The party consisted of Mrs. Franklin, Edith, and Cynthia, with the addition at the last moment of Aunt Betsey. Each of the three Franklins felt a slight pang of disappointment when they heard that Miss Trinkett intended to join them; it would have been just a little nicer to go alone. But the old lady never suspected this, and she met them in Boston on the morning of the 1st of June, full of excitement and pleasure at the thought of seeing "the inner workings of this wonderful government of ours."
Hester's one thought was that she should soon see her brother again. During the last few weeks a letter had come from the head master at St. Asaph's, deeply regretting the unjust judgment that had been passed upon Neal in suspending him from school. It had since been proved that he was innocent, and the faculty would be only too glad to welcome him back. Mrs. Franklin felt that she could not do too much to atone to Neal for having suspected him, and she longed to tell him so.
"And if I once see him I can persuade him to come back.

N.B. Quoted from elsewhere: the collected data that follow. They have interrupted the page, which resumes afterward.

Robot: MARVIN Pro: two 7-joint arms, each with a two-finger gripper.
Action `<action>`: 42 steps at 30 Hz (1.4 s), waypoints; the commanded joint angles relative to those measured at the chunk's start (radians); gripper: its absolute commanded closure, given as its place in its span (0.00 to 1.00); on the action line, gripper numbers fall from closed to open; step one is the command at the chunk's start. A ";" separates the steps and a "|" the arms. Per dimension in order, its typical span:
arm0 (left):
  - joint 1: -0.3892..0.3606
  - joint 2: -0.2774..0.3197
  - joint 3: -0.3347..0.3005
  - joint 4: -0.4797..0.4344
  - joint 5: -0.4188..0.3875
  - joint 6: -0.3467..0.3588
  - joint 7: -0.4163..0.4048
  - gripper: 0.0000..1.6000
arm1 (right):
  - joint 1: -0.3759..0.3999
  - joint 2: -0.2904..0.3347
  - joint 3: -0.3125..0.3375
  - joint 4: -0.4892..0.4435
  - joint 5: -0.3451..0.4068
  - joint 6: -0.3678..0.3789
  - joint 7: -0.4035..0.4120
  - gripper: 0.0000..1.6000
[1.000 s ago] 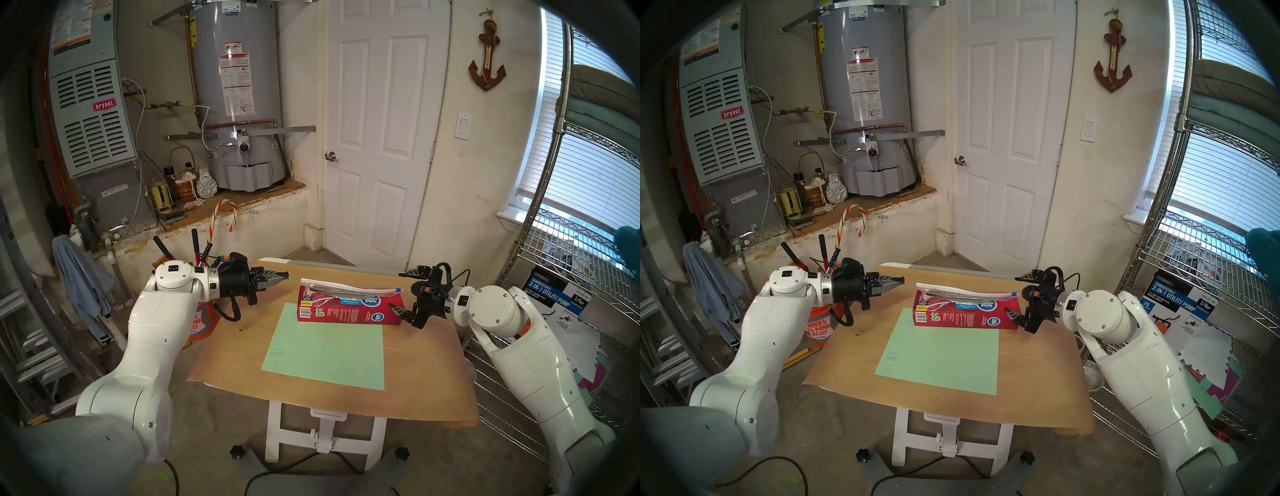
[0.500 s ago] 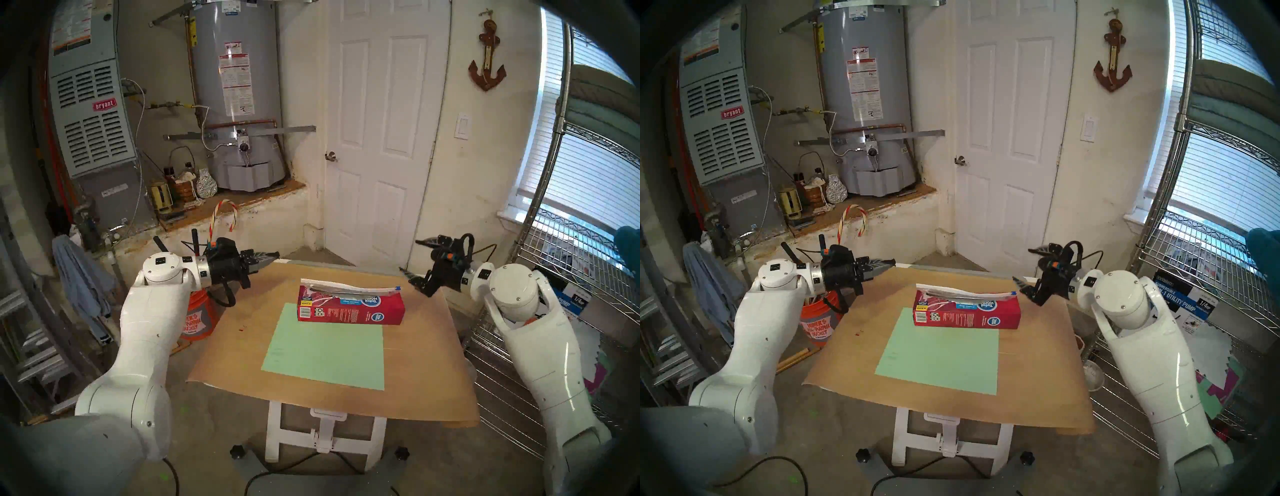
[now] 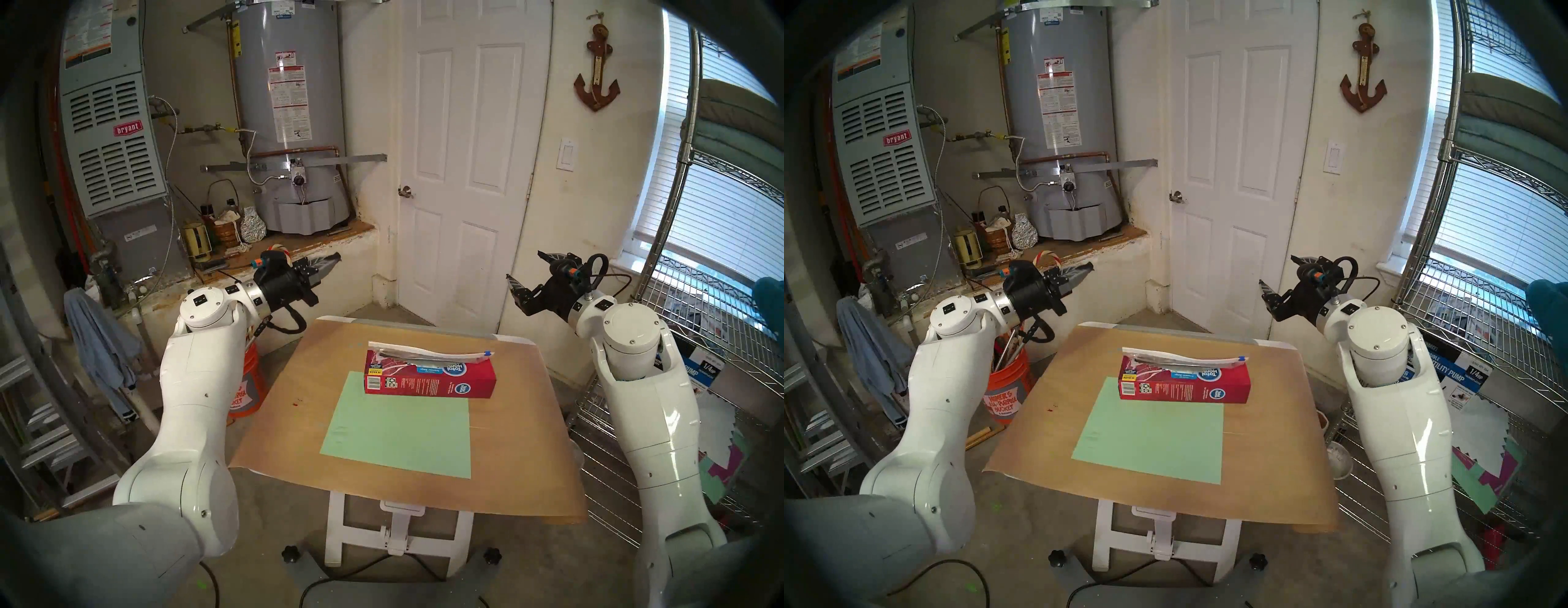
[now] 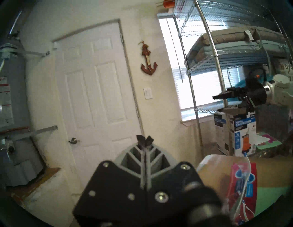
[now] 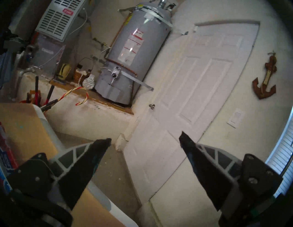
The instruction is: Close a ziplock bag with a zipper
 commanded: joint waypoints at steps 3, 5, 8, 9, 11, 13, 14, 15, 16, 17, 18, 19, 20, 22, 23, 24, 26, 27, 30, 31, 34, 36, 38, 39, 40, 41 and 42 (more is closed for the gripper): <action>-0.031 -0.091 -0.044 -0.036 -0.018 0.006 0.154 1.00 | 0.034 -0.111 0.013 0.010 0.001 0.027 -0.138 0.00; -0.026 -0.110 -0.048 -0.041 -0.014 0.003 0.193 1.00 | 0.037 -0.129 0.015 0.015 -0.002 0.034 -0.172 0.00; -0.017 -0.141 -0.050 -0.046 -0.008 0.002 0.246 0.87 | 0.042 -0.154 0.015 0.019 -0.007 0.040 -0.220 0.00; -0.015 -0.152 -0.052 -0.049 -0.007 0.002 0.266 0.93 | 0.043 -0.162 0.014 0.021 -0.010 0.042 -0.239 0.00; -0.011 -0.173 -0.053 -0.052 -0.004 0.003 0.304 0.95 | 0.046 -0.183 0.014 0.024 -0.011 0.049 -0.274 0.00; -0.008 -0.191 -0.055 -0.055 0.002 0.001 0.341 1.00 | 0.048 -0.200 0.012 0.027 -0.018 0.053 -0.307 0.00; -0.007 -0.201 -0.057 -0.054 0.006 0.002 0.367 1.00 | 0.048 -0.210 0.010 0.029 -0.021 0.055 -0.328 0.00; -0.007 -0.207 -0.056 -0.055 0.009 0.001 0.382 1.00 | 0.049 -0.217 0.009 0.030 -0.025 0.057 -0.342 0.00; -0.006 -0.219 -0.057 -0.056 0.011 0.006 0.410 1.00 | 0.051 -0.229 0.009 0.032 -0.031 0.060 -0.365 0.00; -0.005 -0.228 -0.060 -0.057 0.015 0.007 0.420 1.00 | 0.053 -0.239 0.010 0.035 -0.035 0.063 -0.377 0.00; -0.003 -0.237 -0.053 -0.061 0.022 0.006 0.448 1.00 | 0.054 -0.247 0.008 0.036 -0.042 0.060 -0.404 0.00; -0.002 -0.246 -0.054 -0.062 0.024 0.010 0.453 0.87 | 0.056 -0.255 0.011 0.038 -0.048 0.062 -0.406 0.00; 0.001 -0.255 -0.048 -0.067 0.031 0.013 0.481 0.86 | 0.057 -0.265 0.009 0.040 -0.052 0.064 -0.436 0.00; 0.007 -0.270 -0.041 -0.077 0.046 0.020 0.511 0.92 | 0.061 -0.280 0.014 0.045 -0.069 0.061 -0.459 0.00; 0.010 -0.277 -0.039 -0.084 0.055 0.024 0.532 1.00 | 0.063 -0.289 0.013 0.049 -0.075 0.061 -0.489 0.00; 0.015 -0.279 -0.030 -0.093 0.070 0.026 0.543 1.00 | 0.066 -0.297 0.019 0.057 -0.081 0.060 -0.496 0.00; 0.028 -0.284 -0.016 -0.114 0.096 0.040 0.572 1.00 | 0.071 -0.308 0.018 0.068 -0.102 0.053 -0.538 0.00; 0.036 -0.287 -0.010 -0.126 0.110 0.047 0.586 1.00 | 0.074 -0.316 0.018 0.073 -0.109 0.050 -0.557 0.00; 0.064 -0.287 0.010 -0.167 0.153 0.075 0.620 1.00 | 0.081 -0.334 0.028 0.093 -0.131 0.043 -0.596 0.00; 0.076 -0.290 0.013 -0.183 0.165 0.090 0.633 1.00 | 0.085 -0.341 0.027 0.102 -0.138 0.040 -0.629 0.00; 0.115 -0.290 0.024 -0.226 0.209 0.130 0.667 1.00 | 0.095 -0.359 0.031 0.123 -0.161 0.027 -0.677 0.00; 0.141 -0.291 0.031 -0.248 0.237 0.156 0.688 1.00 | 0.103 -0.370 0.033 0.139 -0.178 0.016 -0.708 0.00; 0.166 -0.298 0.032 -0.276 0.257 0.181 0.710 1.00 | 0.109 -0.378 0.032 0.155 -0.191 0.006 -0.744 0.00; 0.175 -0.300 0.036 -0.288 0.268 0.193 0.718 1.00 | 0.113 -0.384 0.032 0.164 -0.200 -0.001 -0.762 0.00; 0.185 -0.305 0.038 -0.306 0.276 0.205 0.725 0.99 | 0.116 -0.386 0.030 0.173 -0.205 -0.007 -0.784 0.00; 0.193 -0.310 0.041 -0.325 0.283 0.209 0.734 1.00 | 0.120 -0.390 0.028 0.182 -0.210 -0.013 -0.808 0.00; 0.189 -0.311 0.044 -0.321 0.291 0.212 0.742 1.00 | 0.124 -0.395 0.032 0.191 -0.220 -0.021 -0.811 0.00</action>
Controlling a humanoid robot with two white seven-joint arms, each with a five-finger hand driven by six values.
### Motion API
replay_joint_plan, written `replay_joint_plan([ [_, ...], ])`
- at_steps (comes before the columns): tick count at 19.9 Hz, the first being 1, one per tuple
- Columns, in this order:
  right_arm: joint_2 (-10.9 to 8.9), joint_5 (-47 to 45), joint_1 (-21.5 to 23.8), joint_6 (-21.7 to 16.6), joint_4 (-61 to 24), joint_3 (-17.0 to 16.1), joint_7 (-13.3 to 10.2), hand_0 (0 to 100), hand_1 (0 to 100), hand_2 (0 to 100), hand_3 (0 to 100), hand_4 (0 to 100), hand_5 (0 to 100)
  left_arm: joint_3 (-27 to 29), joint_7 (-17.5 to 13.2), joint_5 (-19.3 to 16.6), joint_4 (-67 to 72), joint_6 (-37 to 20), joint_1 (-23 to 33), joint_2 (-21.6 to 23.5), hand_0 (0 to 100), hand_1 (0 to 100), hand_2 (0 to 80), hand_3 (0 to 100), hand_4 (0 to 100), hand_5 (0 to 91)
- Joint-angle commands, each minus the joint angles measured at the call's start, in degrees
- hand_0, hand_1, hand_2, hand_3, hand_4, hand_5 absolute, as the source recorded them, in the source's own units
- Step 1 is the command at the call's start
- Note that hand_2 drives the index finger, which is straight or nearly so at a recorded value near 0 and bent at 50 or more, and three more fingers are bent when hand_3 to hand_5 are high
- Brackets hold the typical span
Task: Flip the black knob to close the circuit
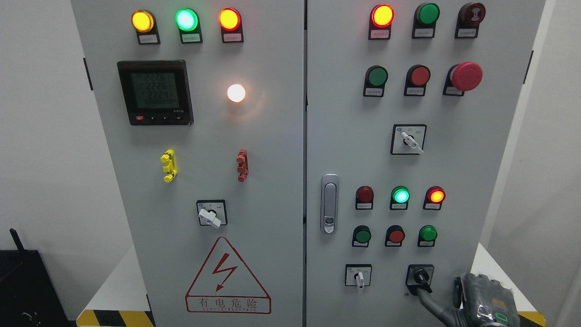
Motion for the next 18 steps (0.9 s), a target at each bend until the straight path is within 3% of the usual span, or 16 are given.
replay_joint_plan([
  [1, -0.55, -0.61, 0.22, 0.11, -1.11, -0.43, -0.09, 0, 15, 87, 100, 82, 92, 0.62, -0.02, 0.44, -1.93, 0.0, 1.93, -0.03, 0, 0, 0.0, 5, 3, 0.0],
  [8, 2.61, 0.01, 3.82, 0.03, -3.66, 1.6, -1.41, 0, 15, 87, 100, 82, 92, 0.62, -0.02, 0.44, -1.93, 0.0, 1.93, -0.03, 0, 0, 0.0, 5, 3, 0.0],
  [18, 2.7, -0.61, 6.28, 1.61, -5.42, 3.09, -2.02, 0, 15, 87, 100, 82, 92, 0.62, -0.02, 0.44, -1.93, 0.0, 1.93, -0.03, 0, 0, 0.0, 5, 3, 0.0],
])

I know I can!" she said, joyfully, to Cynthia.
The visit was an unqualified success. The Franklin party did a vast amount of sight-seeing, Miss Trinkett being the most indefatigable of all. Indeed, Cynthia was the only one who was able physically to keep up with her energetic little grand-aunt, and even she was sometimes forced to plead fatigue.
Miss Betsey left nothing undone. She journeyed to the top of the Monument, she made a solemn pilgrimage to Alexandria. She was never too tired to go to the Capitol, and her little black-robed figure and large black bonnet soon became familiar objects in the visitors' gallery, while she listened carefully to all the speeches, thrilling or dull as they chanced to be. When the latter was the case, as frequently happened, Miss Trinkett waxed warm with indignation at the lack of attention paid to the prosy old member by his inconsiderate colleagues.
"Look!" she would whisper to Cynthia; "they are actually reading and writing and talking quite load to each other while that poor old gentleman is speaking; and some have gone out. How shocking!"
And she would lean forward again in an attitude of renewed attention, and listen to the reasons for or against some very unimportant project.
At Mount Vernon, Miss Trinkett's joy and patriotism knew no bounds. She bought little hatchets by the score, and herself drew up the bucket from the General's own well. She was even guilty of breaking off a twig in Mrs. Washington's garden, notwithstanding the signs which informed her that she was doing it under penalty of the law.
"I just couldn't help it," she said afterwards to her nieces, in apologetic tones. "To think of that labyrinth and that box-border being Martha Washington's own, and me with the same thing in my garden at home! It made me fairly thrill to think of Martha and me having the same tastes in common. I knew she'd have let me take it if she'd been here, for I always heard she was real kind-hearted, if she was dignified, so I just did it."
But the most exciting day of all was when they visited the Dead-letter Office. Miss Trinkett, interested as she had always been in the mail service, was much impressed. She sat upstairs for hours, and gazed over the railing at the rows of men who were opening and examining thousands of missent letters. She could only be torn away by the entreaties of Cynthia, who begged her to come see the collection of curiosities which had found their way to this vast receptacle.